Monday, July 29, 2013

The Trip Home

After our wonderfully rich spirit-filled weekend, it was time to get down to business.  Monday we visited three bookstores:  Bellaluna Boutique, The Eye of Horus and Magus Books.  All were quite receptive to the Psycards and one even offered to represent Psycards as the distributor to 430 other bookstores.  

Then it was on to the big kahuna:  Llewellyn Publishing.  Now anyone who knows anything about metaphysical books knows Llewellyn.  They have been publishing practical, quality books on all aspects of metaphysics for decades.  I had prepared a detailed cover letter, and collected my book, Nick’s book, the Psycards, and a brochure, all of which I left for Barbara Moore, the acquisitions editor for cards and such. I was not able to meet with her personally because the editors aren’t housed at the headquarters.  Barbara is also one of Llewellyn’s authors and an expert on Tarot and oracles.  So, I blessed the package, put in the hands of the angels and now we wait.

By mid-afternoon we were headed back south along the Great River Road, this time we took the Wisconsin side of The River.  We were physically and mentally exhausted so we didn’t get as far and spent the night in Pepin, WI. On Tuesday, we traveled through Dubuque to pick up US 61, a quicker route back to the QCA.  I stopped at River Lights Bookstore and discussed consignment and possible workshops.  So, altogether we hit five bookstores and a publisher—I hope all those seeds have found fertile soil.

Like the trip up, we wanted to stop and see all the little parks and historic things along the way.  However, Wisconsin’s parks apparently aren’t free.  Every state park or site we stopped at wanted a minimum of $7 just to drive through, and one historic site wanted $18!  Needless to say, we didn’t have that kind of money to toss around, so we kept on moving.  I’m not sure I like Wisconsin.  Minnesota was much friendlier. But Wisconsin was also beautiful.

Drawbridge in Prescott, WI

We did manage to enjoy Maiden Rock—there was no charge to read the historical marker or look at the rock itself.
Lake Pepin

One of the places we stopped was Black Hawk Park (U.S. Army Corps of Engineers) in DeSoto, Wisconsin.  I was drawn to one spot and when we read the marker I was filled with tears and sorrow. The marker was Black Hawk Marker 7, the Head of Battle Isle.  The marker read:

On the eve of August 1, 1832, Black Hawk and his men, with a flag of truce, went to the head of this island to surrender to the captain of steamer "Warrior." Whites on boat asked, "Are you Winnebagos or Sac?" "Sacs" replied Black Hawk.  A loaded canister was at once fired killing 23 Indians suing for peace.
A second, older marker read:

"The Battle of Bad Axe ended the very sorry spectacle we now call the Black Hawk War.  The Indians stumbled into these events because of lies, misinformation, and stubborn, wishful thinking.  The actual conflict began only because Gen. Atkinson authorized the undisciplined and poorly led militia units to precede his regular army troops and to travel without an interpreter.  Black Hawk had sent a small group to ask for peace talks with Stillman's Militiamen only to have his men shot.  During the night after the Battle of Wisconsin Heights, Nampope tried to get the whites to agree to a surrender, but again the lack of an interpreter foiled that effort to end the fighting.  Even their last-ditch white flag show to troops aboard the WARRIOR brought a hail of lead instead of a chance to surrender.  Perhaps as many as a thousand people may have died for nothing!"
Further information reveals that men, women and children were all gunned down ruthlessly. The killing continued for eight hours!  They shot women with babies on their backs trying to escape the gunfire through the water. 

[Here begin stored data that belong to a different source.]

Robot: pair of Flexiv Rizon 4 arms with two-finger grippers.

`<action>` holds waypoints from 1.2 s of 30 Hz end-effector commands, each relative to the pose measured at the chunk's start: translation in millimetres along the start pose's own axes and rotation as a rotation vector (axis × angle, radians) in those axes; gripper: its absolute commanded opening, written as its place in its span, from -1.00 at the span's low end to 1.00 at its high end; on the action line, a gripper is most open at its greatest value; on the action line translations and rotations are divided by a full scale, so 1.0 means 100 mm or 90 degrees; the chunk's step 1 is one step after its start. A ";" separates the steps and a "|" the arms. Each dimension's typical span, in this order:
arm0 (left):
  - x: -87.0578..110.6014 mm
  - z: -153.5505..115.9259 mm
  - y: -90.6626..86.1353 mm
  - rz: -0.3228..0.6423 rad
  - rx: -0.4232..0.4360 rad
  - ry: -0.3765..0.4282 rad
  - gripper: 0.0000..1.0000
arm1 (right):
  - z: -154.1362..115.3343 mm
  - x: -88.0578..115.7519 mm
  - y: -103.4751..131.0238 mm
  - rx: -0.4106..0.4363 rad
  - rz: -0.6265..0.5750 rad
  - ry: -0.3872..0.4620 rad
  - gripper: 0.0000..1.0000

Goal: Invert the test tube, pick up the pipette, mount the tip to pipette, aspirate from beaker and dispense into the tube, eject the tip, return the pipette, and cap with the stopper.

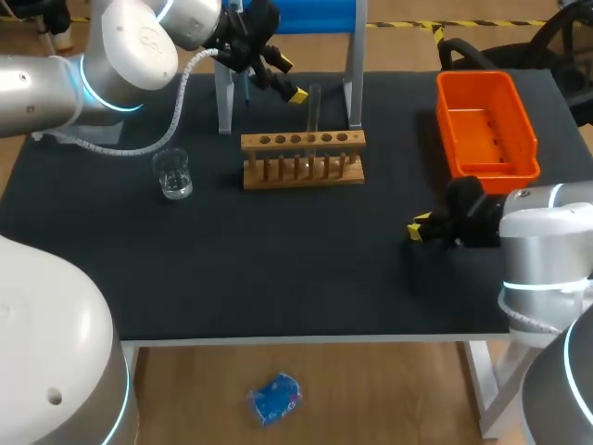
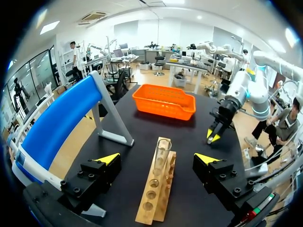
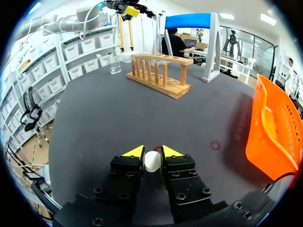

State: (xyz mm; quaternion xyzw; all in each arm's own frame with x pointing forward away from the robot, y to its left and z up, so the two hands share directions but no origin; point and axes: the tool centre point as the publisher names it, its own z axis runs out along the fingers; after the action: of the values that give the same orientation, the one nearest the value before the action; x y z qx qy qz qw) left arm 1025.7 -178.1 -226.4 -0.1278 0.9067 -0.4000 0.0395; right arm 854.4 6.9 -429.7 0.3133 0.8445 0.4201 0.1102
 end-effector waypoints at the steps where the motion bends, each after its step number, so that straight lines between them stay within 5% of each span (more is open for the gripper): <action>1: -0.01 -0.01 -0.01 -0.001 -0.004 0.002 1.00 | -0.01 0.00 -0.01 0.001 0.001 -0.001 -1.00; 17: -0.01 -0.01 -0.01 -0.001 -0.004 0.002 1.00 | -0.21 0.05 0.20 0.023 -0.032 0.007 -1.00; 28: -0.01 -0.01 -0.01 -0.001 -0.004 0.002 1.00 | -0.70 -0.01 1.03 0.024 -0.143 0.109 -1.00; 36: -0.01 -0.01 -0.01 -0.001 -0.004 0.002 1.00 | -0.82 -0.08 1.73 0.004 -0.189 0.146 -1.00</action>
State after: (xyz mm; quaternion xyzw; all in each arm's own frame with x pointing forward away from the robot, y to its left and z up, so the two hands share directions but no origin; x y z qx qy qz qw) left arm 1025.7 -178.0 -226.4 -0.1278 0.9067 -0.3999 0.0395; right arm 893.3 31.0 -272.9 0.1657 0.8726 0.4360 0.1448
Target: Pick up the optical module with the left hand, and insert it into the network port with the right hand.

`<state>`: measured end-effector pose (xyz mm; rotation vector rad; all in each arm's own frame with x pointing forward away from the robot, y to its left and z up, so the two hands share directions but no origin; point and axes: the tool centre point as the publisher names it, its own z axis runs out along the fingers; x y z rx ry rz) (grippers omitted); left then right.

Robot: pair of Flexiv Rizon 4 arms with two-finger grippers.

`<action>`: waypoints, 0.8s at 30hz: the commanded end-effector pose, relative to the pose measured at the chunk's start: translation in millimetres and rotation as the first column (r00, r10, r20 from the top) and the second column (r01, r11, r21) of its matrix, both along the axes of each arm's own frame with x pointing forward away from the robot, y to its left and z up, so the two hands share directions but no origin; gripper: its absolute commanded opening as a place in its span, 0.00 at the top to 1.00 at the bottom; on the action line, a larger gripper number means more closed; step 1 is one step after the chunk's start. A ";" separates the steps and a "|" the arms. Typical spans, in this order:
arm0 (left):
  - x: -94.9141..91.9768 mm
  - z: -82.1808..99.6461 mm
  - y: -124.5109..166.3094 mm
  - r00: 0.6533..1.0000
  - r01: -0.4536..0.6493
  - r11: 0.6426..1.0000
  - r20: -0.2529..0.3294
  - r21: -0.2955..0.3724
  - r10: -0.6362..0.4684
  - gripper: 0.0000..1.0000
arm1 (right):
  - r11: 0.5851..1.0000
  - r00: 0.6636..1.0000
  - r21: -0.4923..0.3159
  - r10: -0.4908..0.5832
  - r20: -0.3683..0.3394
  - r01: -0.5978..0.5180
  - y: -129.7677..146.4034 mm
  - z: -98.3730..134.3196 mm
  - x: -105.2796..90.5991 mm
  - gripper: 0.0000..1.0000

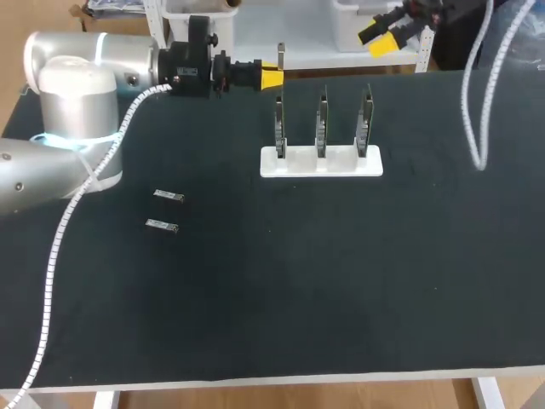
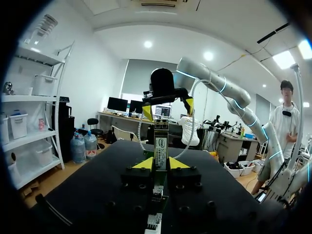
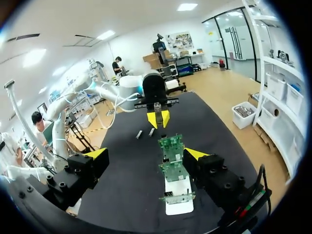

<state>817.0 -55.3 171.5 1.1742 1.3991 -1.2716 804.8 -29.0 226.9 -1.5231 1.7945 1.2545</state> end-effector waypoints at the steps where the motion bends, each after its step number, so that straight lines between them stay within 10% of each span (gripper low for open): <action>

I went back to the car after reading this and retrieved my staff and my medicine blanket and tobacco and went to the water's edge.  There I said a blessing, sang a spirit song that came to me, and offered tobacco in honor and in apology. There is no excuse for this sort of tragedy, of travesty.  God is merciful, but men seldom are. 

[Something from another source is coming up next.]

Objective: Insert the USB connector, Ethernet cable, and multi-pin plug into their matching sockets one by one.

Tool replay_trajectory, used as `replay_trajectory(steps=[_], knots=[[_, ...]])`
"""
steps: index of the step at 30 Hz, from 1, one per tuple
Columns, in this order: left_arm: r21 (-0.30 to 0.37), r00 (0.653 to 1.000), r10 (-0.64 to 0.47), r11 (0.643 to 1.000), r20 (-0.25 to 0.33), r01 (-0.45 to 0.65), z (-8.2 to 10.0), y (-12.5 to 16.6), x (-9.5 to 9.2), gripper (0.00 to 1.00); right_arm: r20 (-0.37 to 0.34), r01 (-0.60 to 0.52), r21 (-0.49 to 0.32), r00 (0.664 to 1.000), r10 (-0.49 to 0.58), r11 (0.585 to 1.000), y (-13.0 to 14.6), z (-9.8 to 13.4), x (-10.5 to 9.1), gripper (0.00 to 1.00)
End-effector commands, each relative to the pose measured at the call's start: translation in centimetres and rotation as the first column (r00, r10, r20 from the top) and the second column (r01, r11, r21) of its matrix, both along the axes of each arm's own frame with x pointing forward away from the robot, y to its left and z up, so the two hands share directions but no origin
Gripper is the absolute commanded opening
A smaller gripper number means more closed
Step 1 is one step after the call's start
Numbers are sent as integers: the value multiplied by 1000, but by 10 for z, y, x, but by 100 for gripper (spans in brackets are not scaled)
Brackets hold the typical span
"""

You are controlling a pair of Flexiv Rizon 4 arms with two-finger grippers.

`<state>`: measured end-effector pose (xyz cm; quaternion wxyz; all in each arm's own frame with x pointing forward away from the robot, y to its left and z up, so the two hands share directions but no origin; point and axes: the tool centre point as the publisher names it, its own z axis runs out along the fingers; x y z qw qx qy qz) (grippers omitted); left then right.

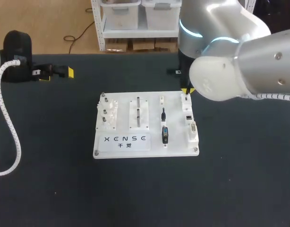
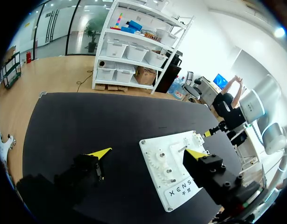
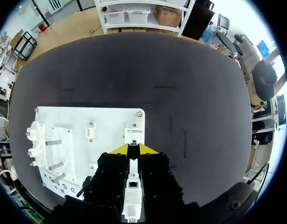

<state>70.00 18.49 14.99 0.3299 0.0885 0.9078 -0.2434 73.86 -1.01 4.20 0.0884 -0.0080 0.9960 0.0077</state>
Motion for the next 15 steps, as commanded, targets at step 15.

We returned to happy friends and grateful talkative cats, spent a couple of days resting, then moved off to Thompson Causeway here north of Clinton.  Today, we are going “home”—back to the QC because out here we have spotty Internet service, no television, and lots of mosquitoes.  Our RV is being repaired later this week or early next—new awning and air conditioner cover.  No more raining inside the RV. 

The weather is freaky and wonderful—a low this morning of 49 degrees!  In July!  In the Midwest!  I thank Spirit for the relief, for the kindness of mild weather.